The most important thing to remember is that a seed is a living organism that needs care and attention in order to flourish. Planting seed in an already over-crowded garden will exacerbate the effect of drought and competition for nutrients. Remember to make sure whether your plant prefer full, partial sun or shade and sow it accordingly in your garden. The first shoots from a germinating seed are prone to attack by insects, birds and pests but can also easily be crushed by dogs and cats playing in the garden. Rabbits, mice and even monkeys can wreak havoc in a veggie garden. Walking inside beds also compacts the soil, making it harder for seed to emerge and establish roots. Germinating your seed in a tray is a great way to get your plants bigger and stronger before they are planted into the garden.

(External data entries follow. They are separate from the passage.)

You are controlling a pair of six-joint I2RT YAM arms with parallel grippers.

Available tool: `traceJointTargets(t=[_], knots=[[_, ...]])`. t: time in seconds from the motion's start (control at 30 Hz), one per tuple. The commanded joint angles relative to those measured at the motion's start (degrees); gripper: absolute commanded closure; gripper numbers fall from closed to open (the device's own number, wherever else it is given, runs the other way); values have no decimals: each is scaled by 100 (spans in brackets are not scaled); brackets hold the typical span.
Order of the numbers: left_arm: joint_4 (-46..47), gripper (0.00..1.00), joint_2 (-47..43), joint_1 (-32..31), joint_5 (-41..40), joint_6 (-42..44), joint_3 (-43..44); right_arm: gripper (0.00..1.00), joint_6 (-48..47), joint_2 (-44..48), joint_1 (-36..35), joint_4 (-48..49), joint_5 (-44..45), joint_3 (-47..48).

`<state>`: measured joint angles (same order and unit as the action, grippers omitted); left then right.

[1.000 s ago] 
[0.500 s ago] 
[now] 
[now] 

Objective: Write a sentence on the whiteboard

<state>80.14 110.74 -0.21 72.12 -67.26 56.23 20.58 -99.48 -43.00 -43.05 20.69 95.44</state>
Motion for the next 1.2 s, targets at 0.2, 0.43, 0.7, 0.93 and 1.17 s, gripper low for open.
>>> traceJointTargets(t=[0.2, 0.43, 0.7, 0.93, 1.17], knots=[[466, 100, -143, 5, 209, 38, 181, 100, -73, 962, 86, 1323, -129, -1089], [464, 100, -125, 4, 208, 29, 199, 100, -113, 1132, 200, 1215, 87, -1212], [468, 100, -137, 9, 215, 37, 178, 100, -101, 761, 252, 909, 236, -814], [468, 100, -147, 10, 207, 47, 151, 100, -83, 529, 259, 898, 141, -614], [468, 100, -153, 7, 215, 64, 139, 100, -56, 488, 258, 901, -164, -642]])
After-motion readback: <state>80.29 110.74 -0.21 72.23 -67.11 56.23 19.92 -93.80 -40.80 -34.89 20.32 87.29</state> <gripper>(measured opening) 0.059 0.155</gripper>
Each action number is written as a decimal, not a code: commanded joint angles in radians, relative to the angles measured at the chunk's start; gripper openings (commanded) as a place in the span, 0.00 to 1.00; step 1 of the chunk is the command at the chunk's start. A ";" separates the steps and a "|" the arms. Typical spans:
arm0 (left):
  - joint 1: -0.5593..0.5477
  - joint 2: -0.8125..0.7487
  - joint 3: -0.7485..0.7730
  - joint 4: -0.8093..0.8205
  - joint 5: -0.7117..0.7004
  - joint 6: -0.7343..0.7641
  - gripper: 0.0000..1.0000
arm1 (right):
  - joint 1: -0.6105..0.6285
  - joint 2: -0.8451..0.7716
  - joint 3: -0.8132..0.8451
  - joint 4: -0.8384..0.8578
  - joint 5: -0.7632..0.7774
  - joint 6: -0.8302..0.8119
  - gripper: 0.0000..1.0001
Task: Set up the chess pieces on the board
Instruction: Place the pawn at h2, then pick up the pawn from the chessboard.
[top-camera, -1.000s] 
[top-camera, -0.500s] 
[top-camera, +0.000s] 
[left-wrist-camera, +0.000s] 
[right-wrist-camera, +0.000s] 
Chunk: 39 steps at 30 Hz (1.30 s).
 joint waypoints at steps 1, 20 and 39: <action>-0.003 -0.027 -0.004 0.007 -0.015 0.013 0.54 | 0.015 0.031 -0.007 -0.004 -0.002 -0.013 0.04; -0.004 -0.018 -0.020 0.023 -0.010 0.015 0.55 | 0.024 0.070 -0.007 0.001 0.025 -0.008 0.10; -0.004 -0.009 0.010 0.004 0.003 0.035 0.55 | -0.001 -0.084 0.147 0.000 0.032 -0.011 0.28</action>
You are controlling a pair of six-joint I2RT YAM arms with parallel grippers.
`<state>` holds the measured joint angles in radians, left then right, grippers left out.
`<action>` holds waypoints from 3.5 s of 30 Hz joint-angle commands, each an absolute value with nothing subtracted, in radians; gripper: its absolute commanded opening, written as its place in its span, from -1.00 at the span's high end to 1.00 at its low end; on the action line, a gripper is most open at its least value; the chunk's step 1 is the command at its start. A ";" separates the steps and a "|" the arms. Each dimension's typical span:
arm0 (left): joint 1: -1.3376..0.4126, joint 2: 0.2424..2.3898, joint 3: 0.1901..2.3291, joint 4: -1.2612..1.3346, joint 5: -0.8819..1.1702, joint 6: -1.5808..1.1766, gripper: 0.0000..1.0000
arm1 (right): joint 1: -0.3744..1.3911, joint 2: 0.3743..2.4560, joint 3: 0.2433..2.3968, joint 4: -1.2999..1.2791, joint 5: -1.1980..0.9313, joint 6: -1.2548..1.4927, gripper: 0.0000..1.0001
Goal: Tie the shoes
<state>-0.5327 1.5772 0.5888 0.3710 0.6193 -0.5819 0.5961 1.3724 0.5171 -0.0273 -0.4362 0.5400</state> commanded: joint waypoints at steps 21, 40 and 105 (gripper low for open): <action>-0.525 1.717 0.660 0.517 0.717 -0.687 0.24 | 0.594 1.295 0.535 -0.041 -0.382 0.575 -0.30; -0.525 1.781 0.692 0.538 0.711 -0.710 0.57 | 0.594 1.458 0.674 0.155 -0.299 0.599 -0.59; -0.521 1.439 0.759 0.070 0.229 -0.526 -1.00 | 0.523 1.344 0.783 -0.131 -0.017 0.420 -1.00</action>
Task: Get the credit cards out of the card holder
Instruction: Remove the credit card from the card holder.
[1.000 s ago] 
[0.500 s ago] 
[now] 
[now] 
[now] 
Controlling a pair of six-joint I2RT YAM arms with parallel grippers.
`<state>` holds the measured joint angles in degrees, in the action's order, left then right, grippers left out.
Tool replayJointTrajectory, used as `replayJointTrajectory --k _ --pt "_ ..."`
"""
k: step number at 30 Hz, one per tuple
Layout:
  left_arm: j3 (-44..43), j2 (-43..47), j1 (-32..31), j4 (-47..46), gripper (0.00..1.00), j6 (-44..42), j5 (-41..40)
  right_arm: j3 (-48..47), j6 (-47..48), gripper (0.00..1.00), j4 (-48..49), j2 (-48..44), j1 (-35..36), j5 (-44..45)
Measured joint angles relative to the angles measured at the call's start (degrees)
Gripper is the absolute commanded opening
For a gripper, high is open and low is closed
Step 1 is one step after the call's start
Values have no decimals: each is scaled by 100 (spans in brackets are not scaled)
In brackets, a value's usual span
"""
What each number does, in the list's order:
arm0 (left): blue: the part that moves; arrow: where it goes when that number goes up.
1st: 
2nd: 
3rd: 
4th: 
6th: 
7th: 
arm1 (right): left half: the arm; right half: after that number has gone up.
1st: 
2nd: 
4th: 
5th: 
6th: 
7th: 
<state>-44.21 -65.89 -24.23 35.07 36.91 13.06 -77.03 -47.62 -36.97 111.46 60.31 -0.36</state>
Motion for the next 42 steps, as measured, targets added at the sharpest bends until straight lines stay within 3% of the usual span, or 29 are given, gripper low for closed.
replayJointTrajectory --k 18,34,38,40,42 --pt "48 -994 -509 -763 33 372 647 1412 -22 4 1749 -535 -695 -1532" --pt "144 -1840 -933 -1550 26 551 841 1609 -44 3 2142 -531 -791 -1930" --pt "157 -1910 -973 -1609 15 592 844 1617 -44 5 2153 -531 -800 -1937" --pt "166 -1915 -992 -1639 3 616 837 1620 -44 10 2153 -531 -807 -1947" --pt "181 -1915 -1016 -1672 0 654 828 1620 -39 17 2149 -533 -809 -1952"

Tip: It is ideal to have some sort of barrier to keep all animals out of your veggie garden. If you aim to keep your dog out, a barrier-planting of marigolds around your veggies could serve as a deterrent. Marigold also keep a variety of insect pests at bay while attracting bees and adding some colour to your garden, plus there is evidence they control soil nematodes.


You are bound to have leftover seed if you sow at the recommended density. There are one of two things you can do:

Donate your leftover seed to someone you know would appreciate it. Your seed can make the local old-age home, children’s home or clinic more pleasant and delightful for those residing there. Contact a local school to find out if they might need some vegetable seed− a garden can teach urban youth the importance of a green environment and ignite a passion for farming among pupils and the community.

You can also keep your seed for next year. Storing your leftover seed correctly can make all the difference. Start by removing the seed from the original packaging, place it in a paper bag and then into either plastic food storage bags, mason jars or glass canisters. Adding some dry cotton wool helps absorb residual moisture. The aim is to keep seed cool but also at low relative humidity. In this way seed can be kept in the fridge for about a year.